The company indeed values compliance and ethics. Because compliance is an important element of our business, not only protecting the company and employees but our customers. As much as it is important to set up compliance standards, it’s also important to listen to employees’ opinions about the standards and deliver its message well.

MSD Korea’s management signed a collective agreement with labor in January. I feel proud that we could reach a mutual agreement after close discussions with the trade union.

I plan to visit regional offices in Daegu, Gwangju, Daejeon, and Busan, starting from early July, to communicate with the staff. I will share the management’s positions and also listen to what our workers have to say. If they have any advice, I will take it humbly at any time.

Q: What do you think is MSD Korea’s role in the Korean healthcare industry?
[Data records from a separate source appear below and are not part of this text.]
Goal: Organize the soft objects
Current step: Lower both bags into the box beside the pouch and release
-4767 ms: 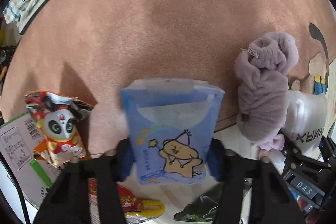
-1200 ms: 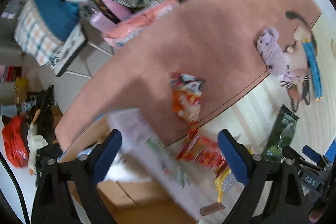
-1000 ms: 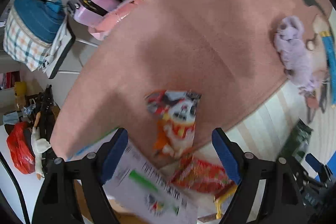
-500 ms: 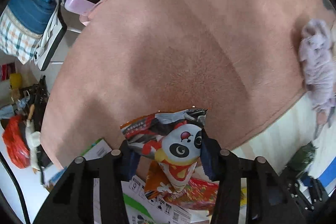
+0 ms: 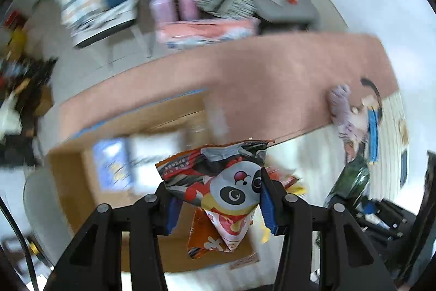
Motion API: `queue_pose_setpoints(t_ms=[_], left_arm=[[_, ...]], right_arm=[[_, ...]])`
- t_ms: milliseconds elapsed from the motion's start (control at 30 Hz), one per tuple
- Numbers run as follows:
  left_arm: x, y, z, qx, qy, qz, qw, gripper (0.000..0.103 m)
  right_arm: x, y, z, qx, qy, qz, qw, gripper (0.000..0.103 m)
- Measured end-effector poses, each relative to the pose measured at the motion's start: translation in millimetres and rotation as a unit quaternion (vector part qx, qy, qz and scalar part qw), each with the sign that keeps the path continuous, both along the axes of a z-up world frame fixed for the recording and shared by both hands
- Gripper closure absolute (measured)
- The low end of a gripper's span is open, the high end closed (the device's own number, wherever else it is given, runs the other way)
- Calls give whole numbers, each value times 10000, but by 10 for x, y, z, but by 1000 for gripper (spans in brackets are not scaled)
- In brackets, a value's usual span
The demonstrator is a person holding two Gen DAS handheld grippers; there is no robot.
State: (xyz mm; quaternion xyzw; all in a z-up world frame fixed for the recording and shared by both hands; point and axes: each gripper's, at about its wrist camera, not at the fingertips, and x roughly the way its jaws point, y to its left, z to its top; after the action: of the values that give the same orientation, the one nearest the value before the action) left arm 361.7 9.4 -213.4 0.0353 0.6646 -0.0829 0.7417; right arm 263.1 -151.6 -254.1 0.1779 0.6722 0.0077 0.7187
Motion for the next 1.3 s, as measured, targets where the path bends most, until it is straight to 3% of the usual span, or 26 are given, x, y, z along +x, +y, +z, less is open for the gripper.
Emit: queue_pose_setpoints(t_ms=[167, 333, 567, 833, 900, 967, 1000, 1067, 1133, 1300], left_arm=[[-85, 1013, -17, 362, -152, 707, 9967, 58], [8, 1680, -352, 490, 138, 1249, 9909, 58], [265, 2042, -905, 514, 619, 1391, 9870, 58], [434, 2162, -1267, 598, 991, 1427, 9830, 55], [468, 2186, -1320, 600, 1089, 1436, 9818, 54], [480, 2201, -1331, 509, 1189, 1451, 9809, 43], [483, 2197, -1308, 473, 1155, 1442, 9816, 38], [474, 2178, -1232, 487, 1029, 1374, 9840, 15], [472, 2172, -1176, 483, 916, 1350, 9854, 8], [396, 2159, -1060, 335, 812, 1320, 9874, 6]], right_arm=[[374, 853, 117, -224, -186, 914, 9954, 66], [699, 1571, -87, -708, -78, 1498, 9861, 66], [942, 1870, -573, -1085, 214, 1728, 9787, 66], [1095, 2137, -818, -1465, 333, 1943, 9694, 66], [1146, 2186, -937, -1593, 537, 2012, 9650, 57], [1169, 2196, -952, -1619, 495, 1972, 9656, 29], [1169, 2199, -926, -1566, 444, 1949, 9672, 26], [1166, 2197, -900, -1532, 407, 1894, 9690, 19], [1168, 2196, -887, -1521, 375, 1888, 9694, 17], [1110, 2194, -808, -1358, 362, 1806, 9735, 6]])
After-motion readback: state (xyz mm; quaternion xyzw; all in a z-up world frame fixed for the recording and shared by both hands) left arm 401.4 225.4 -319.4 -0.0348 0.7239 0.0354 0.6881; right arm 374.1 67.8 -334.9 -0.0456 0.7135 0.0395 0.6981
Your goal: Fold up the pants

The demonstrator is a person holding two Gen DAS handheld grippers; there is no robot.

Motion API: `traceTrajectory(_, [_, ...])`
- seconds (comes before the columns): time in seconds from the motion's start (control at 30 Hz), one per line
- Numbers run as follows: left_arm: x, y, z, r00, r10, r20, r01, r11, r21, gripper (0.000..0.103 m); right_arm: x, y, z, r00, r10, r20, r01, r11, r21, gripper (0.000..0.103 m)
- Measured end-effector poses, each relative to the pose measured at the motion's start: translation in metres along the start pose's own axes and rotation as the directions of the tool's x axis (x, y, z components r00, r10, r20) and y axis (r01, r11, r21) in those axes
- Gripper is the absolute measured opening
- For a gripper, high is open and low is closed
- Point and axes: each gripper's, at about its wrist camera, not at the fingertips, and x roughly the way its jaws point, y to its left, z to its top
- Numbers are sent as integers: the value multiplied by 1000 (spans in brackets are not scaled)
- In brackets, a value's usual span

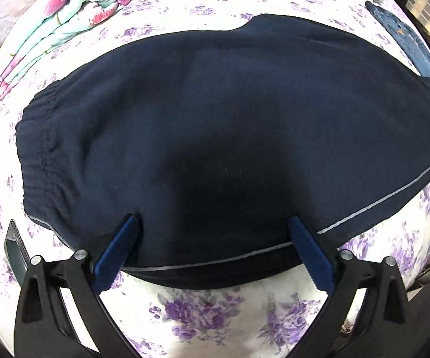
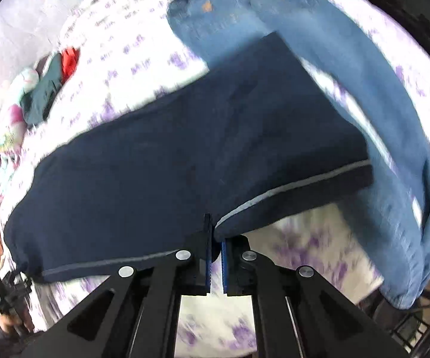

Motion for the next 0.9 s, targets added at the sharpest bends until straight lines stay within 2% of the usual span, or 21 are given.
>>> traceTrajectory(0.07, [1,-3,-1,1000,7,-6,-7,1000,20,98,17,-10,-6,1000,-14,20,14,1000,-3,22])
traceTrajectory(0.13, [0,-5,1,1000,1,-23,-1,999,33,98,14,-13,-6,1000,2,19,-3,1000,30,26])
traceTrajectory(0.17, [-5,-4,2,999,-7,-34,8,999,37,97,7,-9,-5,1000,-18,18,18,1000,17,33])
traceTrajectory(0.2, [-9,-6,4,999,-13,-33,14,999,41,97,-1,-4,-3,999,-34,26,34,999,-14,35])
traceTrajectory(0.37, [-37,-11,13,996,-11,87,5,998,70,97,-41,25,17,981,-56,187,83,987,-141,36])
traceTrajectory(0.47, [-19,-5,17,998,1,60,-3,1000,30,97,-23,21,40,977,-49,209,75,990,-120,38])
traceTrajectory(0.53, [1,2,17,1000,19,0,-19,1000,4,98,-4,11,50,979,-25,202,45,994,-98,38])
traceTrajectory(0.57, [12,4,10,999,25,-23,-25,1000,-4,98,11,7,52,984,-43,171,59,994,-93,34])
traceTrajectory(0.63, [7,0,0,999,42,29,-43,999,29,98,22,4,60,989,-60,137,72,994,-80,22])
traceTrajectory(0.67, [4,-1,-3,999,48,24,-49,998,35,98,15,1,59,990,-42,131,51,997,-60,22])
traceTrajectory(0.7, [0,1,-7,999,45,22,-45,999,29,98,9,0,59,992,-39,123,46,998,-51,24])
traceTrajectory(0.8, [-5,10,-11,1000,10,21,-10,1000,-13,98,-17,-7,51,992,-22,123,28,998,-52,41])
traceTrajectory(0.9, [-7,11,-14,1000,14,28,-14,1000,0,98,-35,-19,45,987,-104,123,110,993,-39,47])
A: What I was most impressed about Korea is that Koreans are highly professional. In Korea, so many people are not only professionals but “who can work.” Physicians also seemed to have rich and solid scientific experiences. Scientific data derived from partnerships with Korean medical institutions are also highly evaluated. Among the top 10 institutions in the world, MSD is working with for anticancer drug trials, four are Korean.

So, MSD is continuing R&D investment in Korea. Out of 13 billion global R&D investment last year, 15 billion won ($13 million) went to R&D in Korea. There are 142 clinical trials ongoing in Korea.

MSD will focus on innovative drug development in four key businesses — Oncology, Vaccine, Hospital Specialty, and General Medicine. The old MSD had excellent product portfolios, but the product range was too broad, and the company’s strategy had to be scattered. With the spin-off, we can focus on key areas. As we continue to invest in R&D, we expect to see more achievements in the future.